For quite a long time now, I have been trying to search for a simple licensing solution for my first commercial plugin. However, the more I learn about the subject, the more questions I have. I know that everything worthwhile will get cracked someday by someone, so I wouldn’t want to spend too much time trying to come up with a perfect copy protection solution. I’ve found few threads about the subject, but they are all more or less discussing the pros and cons of each approach.
I will be using Easy Digital Downloads as a distribution solution, which has a software licensing addon. However, it is created mainly for WordPress plugins, and such not quite matching my needs. I have seen many companies using a key file system, where you download a file to your computer to license the plugin, but I have no idea how it works and can’t find any information on the web. Restricting the usage on other computers would require creating a unique machine id for each user, but this too has many pitfalls.
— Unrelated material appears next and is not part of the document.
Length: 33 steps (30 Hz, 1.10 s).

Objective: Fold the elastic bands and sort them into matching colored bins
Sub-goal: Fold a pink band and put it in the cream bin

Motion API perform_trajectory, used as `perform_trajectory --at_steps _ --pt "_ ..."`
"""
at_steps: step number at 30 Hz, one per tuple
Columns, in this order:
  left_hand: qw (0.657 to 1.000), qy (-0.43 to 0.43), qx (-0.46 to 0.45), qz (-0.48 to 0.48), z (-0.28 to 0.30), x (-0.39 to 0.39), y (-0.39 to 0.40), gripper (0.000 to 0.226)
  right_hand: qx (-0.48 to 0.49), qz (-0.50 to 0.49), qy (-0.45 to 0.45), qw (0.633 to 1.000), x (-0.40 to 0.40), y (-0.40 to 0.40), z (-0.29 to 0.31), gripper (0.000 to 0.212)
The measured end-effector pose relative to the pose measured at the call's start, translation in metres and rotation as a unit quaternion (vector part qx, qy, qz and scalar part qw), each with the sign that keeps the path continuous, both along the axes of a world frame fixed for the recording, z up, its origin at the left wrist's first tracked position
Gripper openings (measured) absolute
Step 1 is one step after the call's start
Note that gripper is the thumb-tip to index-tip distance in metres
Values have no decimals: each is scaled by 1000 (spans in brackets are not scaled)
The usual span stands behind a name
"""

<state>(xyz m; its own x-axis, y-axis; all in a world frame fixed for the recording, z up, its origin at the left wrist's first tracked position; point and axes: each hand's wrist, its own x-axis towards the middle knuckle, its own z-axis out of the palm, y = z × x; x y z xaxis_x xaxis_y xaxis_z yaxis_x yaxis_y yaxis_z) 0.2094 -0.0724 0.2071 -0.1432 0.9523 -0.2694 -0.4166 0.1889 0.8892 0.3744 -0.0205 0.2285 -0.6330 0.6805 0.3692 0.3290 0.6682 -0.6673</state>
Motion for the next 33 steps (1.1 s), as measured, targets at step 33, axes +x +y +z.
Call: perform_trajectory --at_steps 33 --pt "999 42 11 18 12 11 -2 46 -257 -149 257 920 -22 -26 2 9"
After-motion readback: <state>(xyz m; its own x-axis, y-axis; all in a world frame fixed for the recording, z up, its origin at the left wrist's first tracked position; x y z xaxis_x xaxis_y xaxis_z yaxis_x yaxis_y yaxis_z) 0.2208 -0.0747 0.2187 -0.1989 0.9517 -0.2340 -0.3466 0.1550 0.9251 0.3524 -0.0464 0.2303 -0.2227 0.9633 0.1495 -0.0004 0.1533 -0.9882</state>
Machine properties like MAC addresses, CPU and motherboard models, HDD serial numbers, etc., are either easy to change or commonly shared. Furthermore, generating keys from the user’s machine attributes seems highly case-dependent and frankly vague. In one forum, someone said this:
“A simple hashed code tied to their email or similar is probably good enough. Hardware-based IDs always become an issue when people need to reinstall or update hardware.”
Due to my lack of knowledge in cryptography, this too is too general for me to start implementing anything.
I could go on and on about my concerns on this subject. For example, if the user downloads an updated version of the plugin, how can you identify that this guy already has a license for the product?
If anyone is willing to share how you handle licensing, I would be super grateful. Also, if you know of any books or other resources about the subject, please let me know.